■ PROBLEM STATEMENT
What is wanted is an exact copy of the lines from the top of the listing through the line containing "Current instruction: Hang".

——————

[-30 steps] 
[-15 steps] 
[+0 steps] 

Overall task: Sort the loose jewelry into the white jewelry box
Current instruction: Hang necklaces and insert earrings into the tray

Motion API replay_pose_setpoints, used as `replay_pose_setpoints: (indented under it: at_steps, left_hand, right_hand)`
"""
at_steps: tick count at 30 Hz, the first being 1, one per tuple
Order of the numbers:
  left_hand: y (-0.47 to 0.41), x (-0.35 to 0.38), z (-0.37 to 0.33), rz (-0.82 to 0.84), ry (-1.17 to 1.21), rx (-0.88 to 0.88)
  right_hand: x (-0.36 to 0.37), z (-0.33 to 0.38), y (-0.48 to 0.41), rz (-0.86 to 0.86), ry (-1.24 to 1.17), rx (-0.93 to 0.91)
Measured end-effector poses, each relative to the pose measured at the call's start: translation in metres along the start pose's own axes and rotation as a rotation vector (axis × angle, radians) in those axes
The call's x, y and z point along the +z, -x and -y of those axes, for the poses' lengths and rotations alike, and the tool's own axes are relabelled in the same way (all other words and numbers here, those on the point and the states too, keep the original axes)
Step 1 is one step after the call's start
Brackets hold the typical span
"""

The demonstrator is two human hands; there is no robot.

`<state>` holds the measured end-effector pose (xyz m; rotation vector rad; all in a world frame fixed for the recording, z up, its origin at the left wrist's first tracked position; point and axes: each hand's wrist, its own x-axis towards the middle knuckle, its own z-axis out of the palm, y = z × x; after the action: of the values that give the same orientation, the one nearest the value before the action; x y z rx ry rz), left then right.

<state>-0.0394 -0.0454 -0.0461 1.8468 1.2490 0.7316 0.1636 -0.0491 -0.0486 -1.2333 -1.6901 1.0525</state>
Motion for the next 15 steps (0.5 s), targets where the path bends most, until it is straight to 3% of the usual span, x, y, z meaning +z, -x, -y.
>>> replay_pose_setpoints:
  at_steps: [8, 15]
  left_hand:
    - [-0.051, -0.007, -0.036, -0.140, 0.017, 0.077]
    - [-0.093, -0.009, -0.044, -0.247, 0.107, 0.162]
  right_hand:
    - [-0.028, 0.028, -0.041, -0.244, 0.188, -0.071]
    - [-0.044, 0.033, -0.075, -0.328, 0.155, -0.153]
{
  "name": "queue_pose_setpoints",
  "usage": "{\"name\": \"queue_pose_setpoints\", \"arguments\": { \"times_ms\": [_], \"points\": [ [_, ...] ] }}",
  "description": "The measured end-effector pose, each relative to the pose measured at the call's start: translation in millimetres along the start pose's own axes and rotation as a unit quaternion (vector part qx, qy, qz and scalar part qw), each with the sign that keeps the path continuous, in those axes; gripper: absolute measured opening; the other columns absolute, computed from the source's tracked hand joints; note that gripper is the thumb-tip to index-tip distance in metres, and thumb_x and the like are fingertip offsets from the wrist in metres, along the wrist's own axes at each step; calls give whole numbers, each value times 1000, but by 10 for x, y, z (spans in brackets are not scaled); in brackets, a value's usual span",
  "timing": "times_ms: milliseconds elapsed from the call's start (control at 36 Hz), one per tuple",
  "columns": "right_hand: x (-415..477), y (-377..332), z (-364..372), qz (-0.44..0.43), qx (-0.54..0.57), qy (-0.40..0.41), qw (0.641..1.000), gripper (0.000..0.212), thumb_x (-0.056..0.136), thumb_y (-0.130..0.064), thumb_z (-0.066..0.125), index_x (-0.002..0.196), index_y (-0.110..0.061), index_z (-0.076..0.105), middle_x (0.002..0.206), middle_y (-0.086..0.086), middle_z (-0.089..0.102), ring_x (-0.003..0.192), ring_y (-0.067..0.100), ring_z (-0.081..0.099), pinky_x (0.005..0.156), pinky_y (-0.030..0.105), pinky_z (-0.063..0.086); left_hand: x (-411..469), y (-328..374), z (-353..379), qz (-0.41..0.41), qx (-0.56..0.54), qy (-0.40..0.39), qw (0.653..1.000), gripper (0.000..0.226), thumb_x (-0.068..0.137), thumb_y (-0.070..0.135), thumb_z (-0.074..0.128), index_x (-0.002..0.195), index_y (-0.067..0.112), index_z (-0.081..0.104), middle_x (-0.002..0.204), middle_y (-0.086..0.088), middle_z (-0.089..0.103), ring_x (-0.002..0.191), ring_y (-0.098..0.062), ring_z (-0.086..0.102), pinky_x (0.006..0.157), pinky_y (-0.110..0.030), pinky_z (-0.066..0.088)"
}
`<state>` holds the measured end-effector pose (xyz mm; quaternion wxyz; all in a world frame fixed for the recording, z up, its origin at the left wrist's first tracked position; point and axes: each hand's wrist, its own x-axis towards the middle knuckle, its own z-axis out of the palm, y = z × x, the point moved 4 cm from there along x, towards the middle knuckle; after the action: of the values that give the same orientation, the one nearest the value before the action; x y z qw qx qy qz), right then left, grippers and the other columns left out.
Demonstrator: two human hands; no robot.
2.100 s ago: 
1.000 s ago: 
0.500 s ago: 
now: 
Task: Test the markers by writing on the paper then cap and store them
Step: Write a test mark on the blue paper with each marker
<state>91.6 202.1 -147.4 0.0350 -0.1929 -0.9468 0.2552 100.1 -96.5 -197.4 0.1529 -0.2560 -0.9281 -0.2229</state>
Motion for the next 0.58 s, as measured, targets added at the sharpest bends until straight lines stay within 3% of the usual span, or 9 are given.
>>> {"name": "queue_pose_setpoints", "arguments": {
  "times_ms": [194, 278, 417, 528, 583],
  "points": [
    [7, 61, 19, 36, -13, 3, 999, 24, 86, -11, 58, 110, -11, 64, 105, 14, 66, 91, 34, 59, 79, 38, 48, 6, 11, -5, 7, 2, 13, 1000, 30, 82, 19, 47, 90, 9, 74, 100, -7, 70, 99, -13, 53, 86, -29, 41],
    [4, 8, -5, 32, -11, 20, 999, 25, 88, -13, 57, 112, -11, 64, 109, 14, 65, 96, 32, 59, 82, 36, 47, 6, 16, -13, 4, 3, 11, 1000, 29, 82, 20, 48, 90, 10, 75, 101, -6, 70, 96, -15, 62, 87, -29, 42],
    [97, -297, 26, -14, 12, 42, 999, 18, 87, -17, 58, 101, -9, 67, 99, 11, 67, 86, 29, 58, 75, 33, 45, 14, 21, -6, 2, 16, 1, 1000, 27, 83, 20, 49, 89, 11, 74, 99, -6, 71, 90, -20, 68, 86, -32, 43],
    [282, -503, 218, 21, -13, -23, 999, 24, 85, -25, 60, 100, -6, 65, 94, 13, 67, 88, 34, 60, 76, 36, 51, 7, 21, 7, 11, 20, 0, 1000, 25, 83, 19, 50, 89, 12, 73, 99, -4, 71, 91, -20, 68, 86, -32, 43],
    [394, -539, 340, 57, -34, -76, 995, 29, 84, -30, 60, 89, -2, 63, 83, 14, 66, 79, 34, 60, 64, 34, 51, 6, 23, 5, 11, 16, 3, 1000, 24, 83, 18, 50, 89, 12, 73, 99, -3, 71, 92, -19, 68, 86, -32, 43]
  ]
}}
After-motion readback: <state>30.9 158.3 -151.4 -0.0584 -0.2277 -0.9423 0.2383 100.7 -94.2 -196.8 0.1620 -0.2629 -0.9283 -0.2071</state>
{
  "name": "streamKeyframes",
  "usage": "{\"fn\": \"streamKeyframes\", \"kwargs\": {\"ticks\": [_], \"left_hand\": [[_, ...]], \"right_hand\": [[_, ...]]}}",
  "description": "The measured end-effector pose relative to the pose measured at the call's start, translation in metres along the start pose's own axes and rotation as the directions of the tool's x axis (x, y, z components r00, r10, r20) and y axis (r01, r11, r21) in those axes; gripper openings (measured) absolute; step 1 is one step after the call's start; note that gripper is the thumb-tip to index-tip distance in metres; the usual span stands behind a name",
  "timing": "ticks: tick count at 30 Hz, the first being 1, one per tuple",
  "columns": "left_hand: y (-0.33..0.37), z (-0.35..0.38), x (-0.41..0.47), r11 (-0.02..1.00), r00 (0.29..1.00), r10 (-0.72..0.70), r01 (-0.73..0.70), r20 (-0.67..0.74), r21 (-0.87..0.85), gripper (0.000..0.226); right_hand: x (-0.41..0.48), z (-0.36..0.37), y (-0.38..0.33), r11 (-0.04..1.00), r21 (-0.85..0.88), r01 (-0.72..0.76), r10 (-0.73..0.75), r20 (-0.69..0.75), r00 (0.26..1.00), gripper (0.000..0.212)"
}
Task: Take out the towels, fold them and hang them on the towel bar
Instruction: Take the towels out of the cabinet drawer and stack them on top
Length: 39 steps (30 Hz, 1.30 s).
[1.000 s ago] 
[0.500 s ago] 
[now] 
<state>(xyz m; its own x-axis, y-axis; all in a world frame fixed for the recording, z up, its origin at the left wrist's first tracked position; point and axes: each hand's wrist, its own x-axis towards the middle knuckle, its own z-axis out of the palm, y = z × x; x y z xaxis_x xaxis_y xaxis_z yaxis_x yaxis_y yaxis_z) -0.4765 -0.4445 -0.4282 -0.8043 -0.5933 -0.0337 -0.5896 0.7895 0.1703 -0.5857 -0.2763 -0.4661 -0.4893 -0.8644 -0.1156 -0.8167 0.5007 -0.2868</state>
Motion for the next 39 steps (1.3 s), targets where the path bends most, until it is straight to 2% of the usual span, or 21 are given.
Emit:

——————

■ ANSWER SECTION
[-30 steps] 
[-15 steps] 
[+0 steps] 

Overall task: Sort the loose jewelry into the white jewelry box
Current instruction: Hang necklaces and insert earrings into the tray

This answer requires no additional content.